## Required action
Quote only the lines from the top of the listing below down to and including the line with "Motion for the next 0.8".

--- Records shown Enclosed Below ---

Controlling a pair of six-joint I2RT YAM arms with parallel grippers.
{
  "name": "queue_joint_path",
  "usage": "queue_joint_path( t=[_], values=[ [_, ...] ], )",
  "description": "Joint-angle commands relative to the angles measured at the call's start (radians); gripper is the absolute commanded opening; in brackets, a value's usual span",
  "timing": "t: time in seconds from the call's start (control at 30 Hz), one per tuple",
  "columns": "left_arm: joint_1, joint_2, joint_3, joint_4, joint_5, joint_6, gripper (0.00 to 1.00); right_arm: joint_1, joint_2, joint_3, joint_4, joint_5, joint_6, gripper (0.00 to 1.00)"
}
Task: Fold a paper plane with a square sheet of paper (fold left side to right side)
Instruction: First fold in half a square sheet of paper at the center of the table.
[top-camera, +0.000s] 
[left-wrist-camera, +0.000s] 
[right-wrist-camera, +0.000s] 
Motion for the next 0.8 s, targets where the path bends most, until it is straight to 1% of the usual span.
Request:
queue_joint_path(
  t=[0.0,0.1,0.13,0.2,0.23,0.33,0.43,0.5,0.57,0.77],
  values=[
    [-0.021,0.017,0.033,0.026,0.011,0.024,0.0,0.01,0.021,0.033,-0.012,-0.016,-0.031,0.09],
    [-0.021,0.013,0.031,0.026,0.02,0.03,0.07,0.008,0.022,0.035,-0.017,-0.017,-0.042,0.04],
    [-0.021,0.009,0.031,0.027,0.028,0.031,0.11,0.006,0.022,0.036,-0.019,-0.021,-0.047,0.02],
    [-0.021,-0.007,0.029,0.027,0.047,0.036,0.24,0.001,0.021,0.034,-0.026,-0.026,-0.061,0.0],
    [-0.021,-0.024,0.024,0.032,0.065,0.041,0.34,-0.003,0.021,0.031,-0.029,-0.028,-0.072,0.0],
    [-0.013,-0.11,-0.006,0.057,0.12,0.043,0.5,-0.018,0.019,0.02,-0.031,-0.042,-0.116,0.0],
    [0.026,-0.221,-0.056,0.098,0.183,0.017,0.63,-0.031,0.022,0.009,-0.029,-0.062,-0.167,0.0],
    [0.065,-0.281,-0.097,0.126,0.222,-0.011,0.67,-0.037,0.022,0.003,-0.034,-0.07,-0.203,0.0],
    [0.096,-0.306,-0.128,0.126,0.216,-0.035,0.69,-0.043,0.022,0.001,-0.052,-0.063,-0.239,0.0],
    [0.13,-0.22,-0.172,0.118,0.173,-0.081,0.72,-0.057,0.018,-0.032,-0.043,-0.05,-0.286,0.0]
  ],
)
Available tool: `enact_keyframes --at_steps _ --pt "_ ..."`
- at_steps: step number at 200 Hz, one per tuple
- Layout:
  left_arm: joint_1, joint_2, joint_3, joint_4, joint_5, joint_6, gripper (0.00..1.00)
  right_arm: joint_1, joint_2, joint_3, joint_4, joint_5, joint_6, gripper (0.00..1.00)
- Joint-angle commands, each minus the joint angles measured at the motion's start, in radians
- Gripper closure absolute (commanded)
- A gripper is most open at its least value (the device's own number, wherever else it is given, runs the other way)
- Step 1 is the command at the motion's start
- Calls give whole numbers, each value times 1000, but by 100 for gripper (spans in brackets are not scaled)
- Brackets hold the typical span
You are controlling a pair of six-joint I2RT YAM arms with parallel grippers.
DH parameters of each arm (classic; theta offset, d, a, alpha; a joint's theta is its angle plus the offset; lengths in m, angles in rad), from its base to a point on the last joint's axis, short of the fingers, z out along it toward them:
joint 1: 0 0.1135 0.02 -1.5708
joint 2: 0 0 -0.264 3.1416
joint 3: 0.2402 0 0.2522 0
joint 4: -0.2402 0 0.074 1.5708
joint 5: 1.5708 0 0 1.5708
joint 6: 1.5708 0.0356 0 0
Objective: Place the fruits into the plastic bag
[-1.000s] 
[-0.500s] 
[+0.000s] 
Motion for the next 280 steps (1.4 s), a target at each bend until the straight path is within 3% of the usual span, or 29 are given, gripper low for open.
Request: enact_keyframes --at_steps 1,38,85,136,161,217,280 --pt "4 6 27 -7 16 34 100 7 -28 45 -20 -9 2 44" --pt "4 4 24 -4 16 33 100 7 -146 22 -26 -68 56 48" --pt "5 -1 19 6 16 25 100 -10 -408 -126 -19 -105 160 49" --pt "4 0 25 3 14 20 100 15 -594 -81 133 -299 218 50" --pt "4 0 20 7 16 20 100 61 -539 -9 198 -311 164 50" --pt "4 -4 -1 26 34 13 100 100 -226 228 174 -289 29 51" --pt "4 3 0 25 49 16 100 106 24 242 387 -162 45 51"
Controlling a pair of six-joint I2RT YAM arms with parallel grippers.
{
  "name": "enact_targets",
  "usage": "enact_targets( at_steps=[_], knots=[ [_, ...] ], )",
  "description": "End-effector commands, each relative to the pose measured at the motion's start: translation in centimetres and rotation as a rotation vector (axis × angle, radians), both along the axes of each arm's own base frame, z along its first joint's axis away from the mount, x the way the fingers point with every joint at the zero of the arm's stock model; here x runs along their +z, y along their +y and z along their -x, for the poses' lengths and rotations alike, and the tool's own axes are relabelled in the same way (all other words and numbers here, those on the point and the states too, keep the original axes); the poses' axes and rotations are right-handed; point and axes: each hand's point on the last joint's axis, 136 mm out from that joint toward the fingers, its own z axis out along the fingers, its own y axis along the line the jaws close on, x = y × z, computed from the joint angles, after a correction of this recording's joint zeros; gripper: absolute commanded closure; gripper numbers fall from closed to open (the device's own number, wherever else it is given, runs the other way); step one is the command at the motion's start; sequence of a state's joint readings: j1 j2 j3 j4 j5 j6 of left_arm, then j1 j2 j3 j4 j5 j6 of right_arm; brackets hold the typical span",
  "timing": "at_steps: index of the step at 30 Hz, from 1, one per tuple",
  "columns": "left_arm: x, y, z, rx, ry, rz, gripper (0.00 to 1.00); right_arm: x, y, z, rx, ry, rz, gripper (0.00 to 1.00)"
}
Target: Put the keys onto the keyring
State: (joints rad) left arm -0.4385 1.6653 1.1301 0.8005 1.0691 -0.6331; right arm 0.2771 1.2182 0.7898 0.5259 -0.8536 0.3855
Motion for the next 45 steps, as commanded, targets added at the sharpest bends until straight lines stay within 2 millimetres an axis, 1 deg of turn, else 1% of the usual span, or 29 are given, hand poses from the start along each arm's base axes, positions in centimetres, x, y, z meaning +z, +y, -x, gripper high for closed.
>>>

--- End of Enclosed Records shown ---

## Response for this exercise
Controlling a pair of six-joint I2RT YAM arms with parallel grippers.
{
  "name": "queue_joint_path",
  "usage": "queue_joint_path( t=[_], values=[ [_, ...] ], )",
  "description": "Joint-angle commands relative to the angles measured at the call's start (radians); gripper is the absolute commanded opening; in brackets, a value's usual span",
  "timing": "t: time in seconds from the call's start (control at 30 Hz), one per tuple",
  "columns": "left_arm: joint_1, joint_2, joint_3, joint_4, joint_5, joint_6, gripper (0.00 to 1.00); right_arm: joint_1, joint_2, joint_3, joint_4, joint_5, joint_6, gripper (0.00 to 1.00)"
}
Task: Fold a paper plane with a square sheet of paper (fold left side to right side)
Instruction: First fold in half a square sheet of paper at the center of the table.
[top-camera, +0.000s] 
[left-wrist-camera, +0.000s] 
[right-wrist-camera, +0.000s] 
Motion for the next 0.8 s, targets where the path bends most, until it is straight to 1% of the usual span.

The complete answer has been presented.